While vitamin and mineral supplements may
have some usefulness for malnourished women, they may provide an excess of
nutrients when conditions are more favorable; when taken in large amounts,
they may cause chemical imbalances that may lead to detrimental effects.
Human beings are built with a lot of leeway, and are very resilient even in
suboptimal situations. Reasonably healthy children are commonly born without
difficulty under conditions that are not perfect, to mothers whose diet
leaves a lot to be desired. On the other hand, I found it peculiar that a
considerable number of my students, friends, and acquaintances, healthy
women on good diets, frequently had difficulties at delivery time, even if
they took excellent care of themselves during pregnancy. The difficulties
were usually in the area of late or slow labor, failure to dilate, and
failure of the baby to come out even at full dilation. Several times a
c-section was the only solution, and it was quite clear that in these cases
the intervention was justified.
Keping in mind my the basic notion that the
body is extremely reasonable and knows what it's doing, I wondered -- why
would these situations come up? It occurred to me that slow labor and
failure to dilate could indicate a lack of flexibility in the tissues; I
wondered if an excess of nutrients, particularly the body-building ones
(calcium, iron, protein) could be at fault. After I began inquiring, I found
that all the women with these type of problems had taken abundant vitamin
and mineral supplements during their pregnancy.
I theorize here that in some cases the
supplementation of the pregnant woman's diet with an excess of minerals
might lead to slow, delayed, or unsatisfactory labor.
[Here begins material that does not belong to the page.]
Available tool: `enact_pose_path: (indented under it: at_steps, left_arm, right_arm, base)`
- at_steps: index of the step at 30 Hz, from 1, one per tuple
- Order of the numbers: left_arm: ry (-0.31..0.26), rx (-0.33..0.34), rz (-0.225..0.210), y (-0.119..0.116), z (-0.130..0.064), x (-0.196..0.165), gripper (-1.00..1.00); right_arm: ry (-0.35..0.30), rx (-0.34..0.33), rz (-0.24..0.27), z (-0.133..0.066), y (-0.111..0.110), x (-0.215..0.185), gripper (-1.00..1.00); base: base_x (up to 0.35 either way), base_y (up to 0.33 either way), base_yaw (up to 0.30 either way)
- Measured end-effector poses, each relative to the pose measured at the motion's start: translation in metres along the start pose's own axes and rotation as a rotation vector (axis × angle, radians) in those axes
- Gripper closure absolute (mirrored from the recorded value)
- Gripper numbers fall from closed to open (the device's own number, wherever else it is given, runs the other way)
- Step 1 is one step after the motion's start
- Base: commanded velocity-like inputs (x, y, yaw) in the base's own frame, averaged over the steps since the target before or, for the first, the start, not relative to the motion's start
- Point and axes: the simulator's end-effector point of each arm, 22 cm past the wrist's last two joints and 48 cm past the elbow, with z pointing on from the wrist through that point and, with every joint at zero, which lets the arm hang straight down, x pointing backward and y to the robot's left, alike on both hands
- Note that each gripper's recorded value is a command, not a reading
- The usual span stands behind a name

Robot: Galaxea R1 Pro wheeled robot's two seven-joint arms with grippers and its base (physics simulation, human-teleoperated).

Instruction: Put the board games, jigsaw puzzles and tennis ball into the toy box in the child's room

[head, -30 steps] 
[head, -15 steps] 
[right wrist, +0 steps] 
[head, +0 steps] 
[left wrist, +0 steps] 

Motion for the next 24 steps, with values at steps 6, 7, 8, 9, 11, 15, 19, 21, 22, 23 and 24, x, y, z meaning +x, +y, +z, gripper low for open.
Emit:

If too much can be as
damaging as too little, it is conceivable that the excess of nutrients in
well-nourished women, in particular calcium and iron, would stiffen the
tissues of the mother and make them less pliable and stretchable; these same
nutrients could make the baby's bones thicker, including those in the skull.
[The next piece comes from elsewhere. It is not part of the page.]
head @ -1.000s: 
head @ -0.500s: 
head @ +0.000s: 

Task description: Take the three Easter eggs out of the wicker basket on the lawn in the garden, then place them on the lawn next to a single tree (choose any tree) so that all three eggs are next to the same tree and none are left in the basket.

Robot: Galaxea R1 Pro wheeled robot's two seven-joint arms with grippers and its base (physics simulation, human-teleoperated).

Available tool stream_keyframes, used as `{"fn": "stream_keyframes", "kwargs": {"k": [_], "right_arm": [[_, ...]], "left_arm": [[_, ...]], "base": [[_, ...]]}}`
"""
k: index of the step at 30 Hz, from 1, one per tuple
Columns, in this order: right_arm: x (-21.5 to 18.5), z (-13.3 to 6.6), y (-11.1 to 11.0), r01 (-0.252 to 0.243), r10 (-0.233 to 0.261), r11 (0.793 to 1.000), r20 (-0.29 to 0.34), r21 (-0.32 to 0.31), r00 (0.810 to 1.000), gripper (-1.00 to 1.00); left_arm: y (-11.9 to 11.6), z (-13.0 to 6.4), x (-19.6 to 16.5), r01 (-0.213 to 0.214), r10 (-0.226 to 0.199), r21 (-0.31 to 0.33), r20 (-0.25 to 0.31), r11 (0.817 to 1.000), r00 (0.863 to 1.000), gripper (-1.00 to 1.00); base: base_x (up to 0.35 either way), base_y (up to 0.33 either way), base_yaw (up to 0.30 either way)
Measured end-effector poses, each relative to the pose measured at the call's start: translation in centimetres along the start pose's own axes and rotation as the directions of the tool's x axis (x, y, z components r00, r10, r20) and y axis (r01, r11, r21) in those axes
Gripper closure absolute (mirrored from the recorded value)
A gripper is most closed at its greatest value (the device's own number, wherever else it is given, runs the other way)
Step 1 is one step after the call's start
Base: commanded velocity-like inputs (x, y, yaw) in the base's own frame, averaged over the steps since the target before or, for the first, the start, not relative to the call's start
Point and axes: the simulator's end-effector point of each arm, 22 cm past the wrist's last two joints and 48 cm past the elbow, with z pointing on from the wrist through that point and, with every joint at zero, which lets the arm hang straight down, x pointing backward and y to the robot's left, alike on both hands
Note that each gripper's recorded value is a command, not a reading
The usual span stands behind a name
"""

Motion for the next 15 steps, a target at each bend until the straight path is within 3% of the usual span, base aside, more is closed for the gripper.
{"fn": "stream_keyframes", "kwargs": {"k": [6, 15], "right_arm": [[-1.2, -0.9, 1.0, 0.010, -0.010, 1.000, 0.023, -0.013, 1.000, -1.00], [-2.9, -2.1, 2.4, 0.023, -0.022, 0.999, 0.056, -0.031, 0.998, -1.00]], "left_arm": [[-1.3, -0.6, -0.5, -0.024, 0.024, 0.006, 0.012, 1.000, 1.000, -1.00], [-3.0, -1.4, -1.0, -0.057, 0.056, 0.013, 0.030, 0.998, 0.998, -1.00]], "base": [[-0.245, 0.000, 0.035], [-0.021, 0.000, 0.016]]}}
For easy birth, the bones in the baby's head must give a little so as to fit
during the passage through the birth canal. If the high prenatal mineral
intake has done its job, and thickened the baby's bones, we might expect a
larger than normal baby, with a strong, round skull that won't give. If the
mother's pelvis is a bit on the narrow side, it is not unlikely that birth
would be difficult; it is even possible that the only way out for the baby
would be through a c-section, the very thing the mothers were hoping to
avoid by taking such good care of themselves. Thus I wonder whether the need
for caesareans -- often resorted to in cases of "slow labor" --
may be secondarily related to the hypernutrition of supplementation. There
may be other reasons as well, but it seems to me that our lack of trust in
nature's ways and our over-reliance on technology sometimes backfire on our
good intentions. I believe that the use of supplements during pregnancy is
only justified in the case of demonstrable nutrient deficiencies; otherwise,
they fall into the same category as unnecessary drugs, that is, they are
best avoided. If you do wonder about taking supplements during pregnancy, be
sure to check with an expert and take only those specifically designed for
your own nutritional status. On the whole, stay away from calcium
supplements as they can cause the most trouble.
And remember to chew well every bite, and to
be awed and grateful for every day of this miracle of life.